Play With Your Food and Other Filipino-American Lessons From Mom
There are some lessons I learned from my mother’s repetitious phrases, some I learned by her living example, and still some I learned as a result of being her daughter. Here is a list of a few that were simply top of mind, by all means not all-encompassing, and most certainly not the only important lessons I have learned from her. This is both for laughs and for light-hearted recognition of my stellar mother on Mother’s Day.
If you don’t have an allowance for candy. Sell concessions to your friends and eat your profit.
Watch the crabs play before you cook them. It never gets old.
Always be generous with your food to others
Learn skincare before you learn makeup
You can never learn anything by doing all the talking
My hair looks like a real bird’s nest
Always bring your rice-cooker (I said what I said.)
If it were a snake it would have bit me by now
Incredible 5-ingredient dishes are possible because garlic, onions, soy sauce, ginger, salt, white pepper, annatto, kalamansi, kalamay and vinegar don’t count as ingredients
There is no such thing as “being ahead” because you are still alive and there is more to learn
Burning bread in the oven is something some people never grow out of
Find ways to not spend money
If your family eats like kings, you soften the sting of poverty
Learning new skills to put food on the table is what a savvy mom does
Laugh from happiness, not just jokes
Embrace the culture of others till you are celebrating it with them
Learn at least a little bit of someone’s language to show them they are important to you
There is more than one way to boil an egg
There is more than one way to slice a mango
Owning a designer purse, but washing to reuse plastic zip bags is called “balance”
Words have power, so be careful with them
On mom guilt: Even if you play on the ground with your children from the moment they wake up, you will always find a thought that will tell you that you could have done better. Go where you are most needed in each moment and that will be doing the best for your children.

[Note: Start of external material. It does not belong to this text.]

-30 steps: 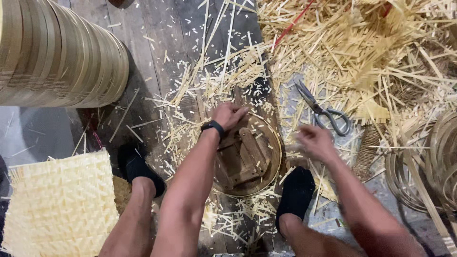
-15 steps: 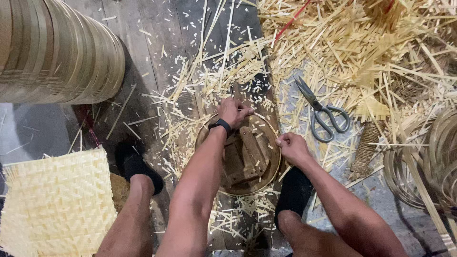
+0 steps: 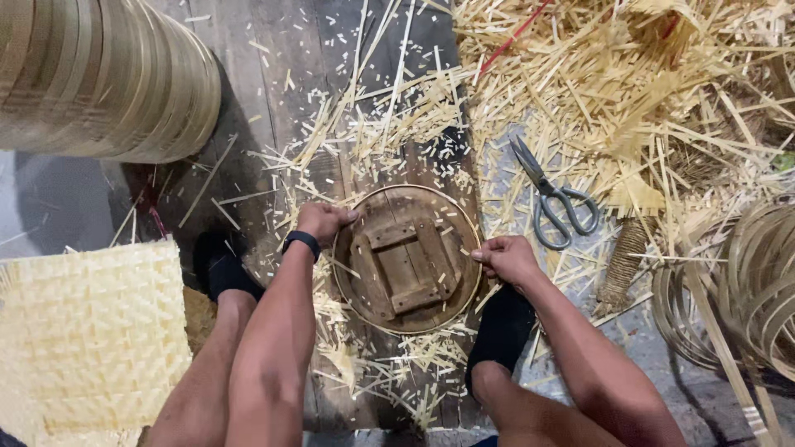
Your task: The person places a circular bamboo frame onto a square woven mat, presses it down, and uses shears to trim the excess matting around the frame's edge. The person then flips the frame to reveal the finished circular tray and stacks it with others.
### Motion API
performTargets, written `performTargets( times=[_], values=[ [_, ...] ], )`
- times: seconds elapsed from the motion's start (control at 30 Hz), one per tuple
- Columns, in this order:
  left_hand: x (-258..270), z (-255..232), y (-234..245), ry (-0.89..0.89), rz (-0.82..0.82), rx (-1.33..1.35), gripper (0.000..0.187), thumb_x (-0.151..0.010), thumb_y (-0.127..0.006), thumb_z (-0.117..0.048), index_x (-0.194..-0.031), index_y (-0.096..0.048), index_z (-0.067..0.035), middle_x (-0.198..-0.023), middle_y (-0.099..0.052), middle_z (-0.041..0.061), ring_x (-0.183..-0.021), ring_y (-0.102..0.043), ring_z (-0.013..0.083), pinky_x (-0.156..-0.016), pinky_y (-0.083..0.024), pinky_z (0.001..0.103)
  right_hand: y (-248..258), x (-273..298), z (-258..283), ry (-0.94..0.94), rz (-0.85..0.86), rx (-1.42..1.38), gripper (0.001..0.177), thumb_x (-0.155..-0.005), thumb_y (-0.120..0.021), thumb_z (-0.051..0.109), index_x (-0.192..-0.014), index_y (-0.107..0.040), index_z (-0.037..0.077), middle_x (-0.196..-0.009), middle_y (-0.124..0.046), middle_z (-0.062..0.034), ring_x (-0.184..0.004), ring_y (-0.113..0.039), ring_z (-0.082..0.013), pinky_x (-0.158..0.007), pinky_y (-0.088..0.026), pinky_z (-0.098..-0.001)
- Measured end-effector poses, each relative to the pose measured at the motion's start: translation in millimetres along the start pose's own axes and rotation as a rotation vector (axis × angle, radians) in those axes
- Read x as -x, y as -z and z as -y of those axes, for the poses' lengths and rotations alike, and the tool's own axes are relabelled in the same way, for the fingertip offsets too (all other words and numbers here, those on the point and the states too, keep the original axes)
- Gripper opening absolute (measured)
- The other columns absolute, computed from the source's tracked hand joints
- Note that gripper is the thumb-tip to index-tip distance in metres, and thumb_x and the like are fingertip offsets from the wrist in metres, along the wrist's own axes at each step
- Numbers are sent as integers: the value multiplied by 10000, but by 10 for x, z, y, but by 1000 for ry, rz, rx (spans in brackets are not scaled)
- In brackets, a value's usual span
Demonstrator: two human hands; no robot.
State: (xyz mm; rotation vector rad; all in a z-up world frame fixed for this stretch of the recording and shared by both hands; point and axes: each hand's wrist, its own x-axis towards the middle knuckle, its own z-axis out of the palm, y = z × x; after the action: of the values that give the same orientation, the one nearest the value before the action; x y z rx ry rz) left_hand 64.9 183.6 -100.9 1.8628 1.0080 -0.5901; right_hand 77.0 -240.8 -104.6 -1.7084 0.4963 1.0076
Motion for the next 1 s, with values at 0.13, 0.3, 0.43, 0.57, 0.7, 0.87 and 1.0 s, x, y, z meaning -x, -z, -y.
performTargets(
  times=[0.13, 0.3, 0.43, 0.57, 0.7, 0.87, 1.0],
  values=[
    [-31, 85, -86, -161, -93, 5, 375, -730, -932, -233, -828, -780, 95, -781, -797, 93, -708, -737, 124, -643, -567, 299, -28, 103, 68, -4, -57, 52, 204, -822, -852, 181, -853, -763, 0, -677, -672, -45, -514, -586, -110, -466, -462, -273],
    [237, 468, -147, -136, -276, -125, 469, -811, -838, -472, -938, -835, -21, -801, -780, 125, -672, -709, 172, -678, -550, 338, -33, 288, 125, -65, -28, 157, 343, -918, -801, 246, -836, -746, -82, -672, -686, -118, -513, -610, -161, -467, -496, -305],
    [883, 1371, -202, 146, -121, 63, 626, -858, -802, -539, -1130, -746, 22, -912, -732, 118, -801, -690, 207, -747, -537, 379, -105, 400, -57, -10, 31, -67, 214, -831, -797, 149, -928, -732, -30, -762, -748, -86, -585, -701, -159, -531, -586, -306],
    [1136, 1389, -514, 287, -73, 704, 614, -846, -753, -430, -1098, -693, 127, -842, -766, 142, -709, -750, 292, -612, -652, 436, -84, 369, -7, 54, -44, -48, 256, -837, -802, 126, -1022, -747, -43, -827, -751, -125, -612, -684, -182, -558, -567, -323],
    [1346, 924, -732, 315, -257, 534, 542, -924, -744, -413, -1071, -667, 103, -874, -730, 179, -680, -706, 248, -603, -628, 409, 20, 218, 294, 221, -195, 85, 300, -954, -785, 211, -1092, -768, -55, -895, -763, -139, -681, -673, -152, -621, -561, -286],
    [1671, 844, -880, 362, -9, 799, 353, -950, -732, -264, -1023, -662, 74, -841, -696, 195, -654, -655, 284, -616, -597, 413, 68, 236, 285, -69, -60, -151, 254, -854, -782, 113, -1064, -692, 3, -863, -728, -83, -639, -696, -178, -553, -551, -315],
    [1627, 1100, -1220, 359, -87, 1063, 213, -918, -736, -123, -1000, -620, 36, -910, -692, 119, -778, -720, 266, -720, -662, 409, 54, -79, -94, 84, -7, -295, 221, -864, -780, 55, -1001, -640, -46, -848, -698, -69, -645, -695, -155, -563, -604, -314]
  ],
)
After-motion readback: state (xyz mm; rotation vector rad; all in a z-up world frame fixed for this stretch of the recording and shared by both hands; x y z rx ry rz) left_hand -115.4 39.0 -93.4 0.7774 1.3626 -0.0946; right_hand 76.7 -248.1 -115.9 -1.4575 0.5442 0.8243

Difficult people are like the catfish to the cod, they are not a nuisance, they keep us alert and alive
Nurturing friendships and connections is food for the soul
Confidence isn’t fearless, it is being familiar with sensations of nerves
The world will always ask more from you, but you are also enough just as you are
There is no place like home and “home” can exist in two countries
Here’s to my mom and the many others who mother the world in their own way. There are a great many women I know who raise the future whether or not those children are their own offspring. I see you. Happy “mother’s” day to all of you who make the world go round through the skillful work of mothering.